Overriding C++ virtual functions at run time

blog.visionappster.com

59 points by topiolli 5 years ago · 38 comments

Reader

> The C++ standard does not specify how virtual functions should be implemented. In practice, however, compilers generate a virtual function table and place a pointer to it as the first member of a class.

wishful thinking: https://gcc.godbolt.org/z/qWEe9r

badsectoracula 5 years ago

Not sure what you are trying to show, the object still has a vtable and is placed as the first member (and in your example, only) of the class, so that quote is correct.
Obviously if you enable optimizations and one of those optimizations is avoiding the virtual call when the compiler thinks it isn't necessary, then sure you wont get a virtual call everywhere.
But if your code is relying on implementation assumptions like having a vtable at the start of a class, then it should also make sure that this assumption holds by not trying to work around it (e.g. via final) and using compiler options that control that optimization (e.g. GCC has -fno-devirtualize).
It doesn't make much sense to both try and take advantage of implementation details and work against taking advantage of implementation details at the same time.
- MaulingMonkey 5 years ago
  
  The article talks about vtable patching in scenarios where you might not be able to recompile the original target, which limits your ability to add unusual flags like -fno-devirtualize, or remove common optimization flags like -O3.
  Which doesn't make the technique completely useless, but raising this "obvious" important caveat - that it's likely to be an imperfect patch on it's own - when the article completely fails to do so, is worthwhile.
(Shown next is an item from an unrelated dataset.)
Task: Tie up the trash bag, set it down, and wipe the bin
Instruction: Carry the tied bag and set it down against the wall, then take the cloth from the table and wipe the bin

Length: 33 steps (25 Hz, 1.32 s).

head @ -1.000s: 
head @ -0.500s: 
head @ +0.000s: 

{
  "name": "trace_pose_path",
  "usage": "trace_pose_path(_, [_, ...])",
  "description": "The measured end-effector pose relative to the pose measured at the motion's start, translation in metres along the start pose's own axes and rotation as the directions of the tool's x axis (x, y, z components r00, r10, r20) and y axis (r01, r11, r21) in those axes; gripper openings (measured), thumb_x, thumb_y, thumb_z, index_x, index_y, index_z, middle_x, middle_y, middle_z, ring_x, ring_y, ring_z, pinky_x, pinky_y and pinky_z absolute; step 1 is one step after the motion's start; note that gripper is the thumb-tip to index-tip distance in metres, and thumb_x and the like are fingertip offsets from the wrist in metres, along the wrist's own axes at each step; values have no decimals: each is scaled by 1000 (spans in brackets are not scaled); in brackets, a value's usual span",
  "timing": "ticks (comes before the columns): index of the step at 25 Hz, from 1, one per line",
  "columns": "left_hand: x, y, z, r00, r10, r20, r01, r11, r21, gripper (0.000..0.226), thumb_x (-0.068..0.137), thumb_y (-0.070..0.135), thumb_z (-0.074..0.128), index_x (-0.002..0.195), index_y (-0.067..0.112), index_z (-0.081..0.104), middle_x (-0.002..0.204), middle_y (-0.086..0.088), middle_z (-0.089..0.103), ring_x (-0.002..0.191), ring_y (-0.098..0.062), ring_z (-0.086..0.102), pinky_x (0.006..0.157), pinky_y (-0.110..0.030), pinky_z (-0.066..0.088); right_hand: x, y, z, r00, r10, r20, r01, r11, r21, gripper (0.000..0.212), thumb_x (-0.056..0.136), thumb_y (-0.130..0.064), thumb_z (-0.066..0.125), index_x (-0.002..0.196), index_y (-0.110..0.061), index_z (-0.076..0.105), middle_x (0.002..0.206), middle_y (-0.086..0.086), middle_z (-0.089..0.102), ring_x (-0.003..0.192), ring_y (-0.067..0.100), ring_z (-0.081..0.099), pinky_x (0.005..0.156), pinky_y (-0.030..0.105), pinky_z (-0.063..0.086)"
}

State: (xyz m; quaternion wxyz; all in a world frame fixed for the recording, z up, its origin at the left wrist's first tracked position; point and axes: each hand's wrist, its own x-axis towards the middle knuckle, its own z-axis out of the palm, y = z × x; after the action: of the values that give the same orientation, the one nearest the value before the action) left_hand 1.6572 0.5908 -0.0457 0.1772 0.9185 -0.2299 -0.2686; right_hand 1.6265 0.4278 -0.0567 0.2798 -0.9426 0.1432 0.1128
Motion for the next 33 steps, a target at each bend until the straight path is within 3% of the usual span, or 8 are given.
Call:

I promise you there's C++ programmers out there who weren't aware of how aggressive optimizers can be.
  - badsectoracula 5 years ago
    
    The scenario is just an example of where it could be useful, but what you describe isn't something that is unique to patching the vtable - it is something that can happen with any form of function hotpatching, e.g. a library might use its own functions and some of those might be inlined by the compiler, so if you try to hotpatch one of those functions not all uses of that function will be replaced with your own.
    This is something that you should have in mind when hotpatching in general, but that doesn't make hotpatching any less useful.
- jcelerier 5 years ago
  
  > Not sure what you are trying to show, the object still has a vtable and is placed as the first member (and in your example, only) of the class, so that quote is correct.
  I would not say that it is correct - the "object"'s actual existence is only through the interpretation that is made of it by the functions that work on your bytes. There's no struct definition in compiled code, only functions that do something with memory at a given offset. I won't go as far as to say that "objects" don't exist once your code leaves C++'s abstract machine to enter the compiled code world... but quite close.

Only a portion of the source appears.